Ce que la science en dit

Les études comparatives sont rares (dur de contrôler toutes les variables), mais d'après mes lectures, quelques principes se dégagent :

  • Si tu débutes, augmenter le volume progressivement suffit à progresser. Pas besoin d'intensité au départ
  • Si tu es coureur intermédiaire (30 à 60 km/semaine), un mix des deux approches — avec une dominante volume — semble optimal
  • Si tu es coureur avancé et que tu plafonnes malgré un gros volume, ajouter de l'intensité structurée peut relancer la machine
  • La distance cible joue énormément : plus elle est longue, plus le volume prend le dessus

« Le volume construit le moteur. L'intensité le fait tourner plus vite. Mais sans moteur, il n'y a rien à accélérer. »

— Métaphore souvent utilisée en physiologie de l'entraînement

Comment appliquer ça concrètement

Plutôt que de choisir un camp, la plupart des entraîneurs pragmatiques recommandent une approche par étapes :

  1. Construis d'abord le volume — augmente progressivement ton kilométrage hebdo jusqu'à un palier stable (au moins 4 à 8 semaines)
  2. Ajoute ensuite l'intensité — une séance de fractionné ou de seuil par semaine, ça suffit pour la plupart d'entre nous
  3. Calibre tes allures — utilise ta VMA ou ton seuil lactique comme repère pour ne pas courir en « zone grise »
  4. Surveille ta récup — ta fréquence cardiaque au repos, c'est un bon indicateur de fatigue accumulée
  5. Évalue régulièrement — un test ou une estimation de chrono tous les 6 à 8 semaines pour mesurer ta progression

Ce que j'en retiens : volume et intensité ne s'excluent pas — ils se dosent. Pour la majorité d'entre nous, la priorité reste le volume à basse intensité, avec un ajout ciblé de séances rapides. Copier un modèle d'élite sans en comprendre le contexte, c'est le meilleur moyen de stagner ou de se blesser.

Questions fréquentes

Vaut-il mieux courir plus ou courir plus vite ?

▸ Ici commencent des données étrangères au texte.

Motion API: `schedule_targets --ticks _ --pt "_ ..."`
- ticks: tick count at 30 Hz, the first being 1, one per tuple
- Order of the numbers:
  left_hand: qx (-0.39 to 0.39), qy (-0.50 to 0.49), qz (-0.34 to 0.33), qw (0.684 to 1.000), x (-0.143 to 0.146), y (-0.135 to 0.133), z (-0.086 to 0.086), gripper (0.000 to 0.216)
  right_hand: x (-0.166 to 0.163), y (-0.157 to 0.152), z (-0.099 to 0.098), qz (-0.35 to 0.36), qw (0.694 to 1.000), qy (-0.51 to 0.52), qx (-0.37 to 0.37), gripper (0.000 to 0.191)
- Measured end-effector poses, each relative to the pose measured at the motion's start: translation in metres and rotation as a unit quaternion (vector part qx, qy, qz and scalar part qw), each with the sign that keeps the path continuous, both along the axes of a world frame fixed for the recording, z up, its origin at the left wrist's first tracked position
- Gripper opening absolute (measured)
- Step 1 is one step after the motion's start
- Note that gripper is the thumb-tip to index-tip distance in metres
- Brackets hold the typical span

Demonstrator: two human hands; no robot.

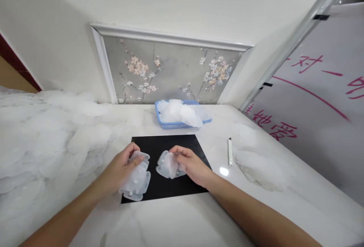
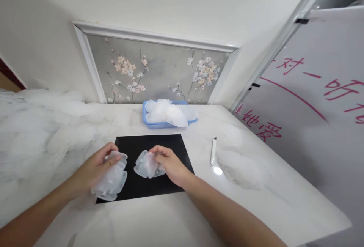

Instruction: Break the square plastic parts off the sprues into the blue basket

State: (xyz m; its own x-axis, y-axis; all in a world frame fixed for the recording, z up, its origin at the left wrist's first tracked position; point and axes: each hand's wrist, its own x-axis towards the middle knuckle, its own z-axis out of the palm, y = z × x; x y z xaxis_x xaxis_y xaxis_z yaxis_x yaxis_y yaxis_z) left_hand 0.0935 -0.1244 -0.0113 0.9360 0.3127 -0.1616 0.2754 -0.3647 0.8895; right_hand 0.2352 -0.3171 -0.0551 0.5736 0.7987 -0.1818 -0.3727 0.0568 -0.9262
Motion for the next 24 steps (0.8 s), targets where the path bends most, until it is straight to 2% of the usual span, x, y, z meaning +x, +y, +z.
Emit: schedule_targets --ticks 1,4,7,10,12,14,16,21,24 --pt "-0.052 0.008 0.001 0.999 0.002 -0.005 -0.007 0.033 0.001 0.0 0.001 -0.008 1.0 -0.001 0.013 0.004" --pt "-0.153 0.013 -0.009 0.988 0.005 -0.012 -0.021 0.034 0.001 0.0 0.004 -0.006 0.999 0.004 0.048 0.023" --pt "-0.19 -0.004 -0.034 0.981 0.007 -0.01 -0.026 0.039 -0.002 0.002 0.005 -0.029 0.998 -0.06 -0.011 0.033" --pt "-0.196 -0.014 -0.057 0.979 0.007 -0.01 -0.029 0.043 -0.005 0.004 0.004 -0.047 0.983 -0.166 -0.06 0.019" --pt "-0.197 -0.016 -0.068 0.978 0.007 -0.011 -0.032 0.045 -0.007 0.005 0.003 -0.016 0.982 -0.181 -0.048 0.028" --pt "-0.198 -0.015 -0.069 0.978 0.007 -0.013 -0.033 0.048 -0.007 0.005 0.001 0.026 0.985 -0.17 -0.034 0.025" --pt "-0.198 -0.018 -0.063 0.978 0.007 -0.015 -0.033 0.051 -0.007 0.005 0.0 0.036 0.985 -0.163 -0.037 0.019" --pt "-0.22 -0.002 -0.095 0.971 0.005 -0.015 -0.032 0.072 -0.001 0.003 0.001 -0.026 0.993 -0.107 -0.043 0.021" --pt "-0.168 0.025 -0.101 0.98 0.004 -0.01 -0.033 0.066 0.004 0.002 0.003 -0.027 0.998 -0.047 -0.045 0.026"
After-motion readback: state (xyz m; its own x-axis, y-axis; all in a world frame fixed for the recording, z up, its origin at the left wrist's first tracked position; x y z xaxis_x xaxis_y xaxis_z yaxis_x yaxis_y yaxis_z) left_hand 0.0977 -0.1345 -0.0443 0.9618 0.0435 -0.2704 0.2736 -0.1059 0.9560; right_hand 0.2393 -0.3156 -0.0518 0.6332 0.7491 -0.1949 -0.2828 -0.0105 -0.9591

Pour la plupart des amateurs, augmenter le volume à basse intensité est plus bénéfique et moins risqué. L'intensité doit être ajoutée progressivement une fois la base aérobie établie.

Qu'est-ce que l'approche norvégienne en double seuil ?

C'est un modèle d'entraînement popularisé par les frères Ingebrigtsen, avec deux séances au seuil lactique par semaine, combinées à un volume élevé en endurance fondamentale.

Combien de kilomètres par semaine pour un amateur ?

Cela dépend de l'objectif : 30-40 km/semaine suffisent pour un 10 km, 50-70 km pour un semi-marathon, et 60-90+ km pour un marathon.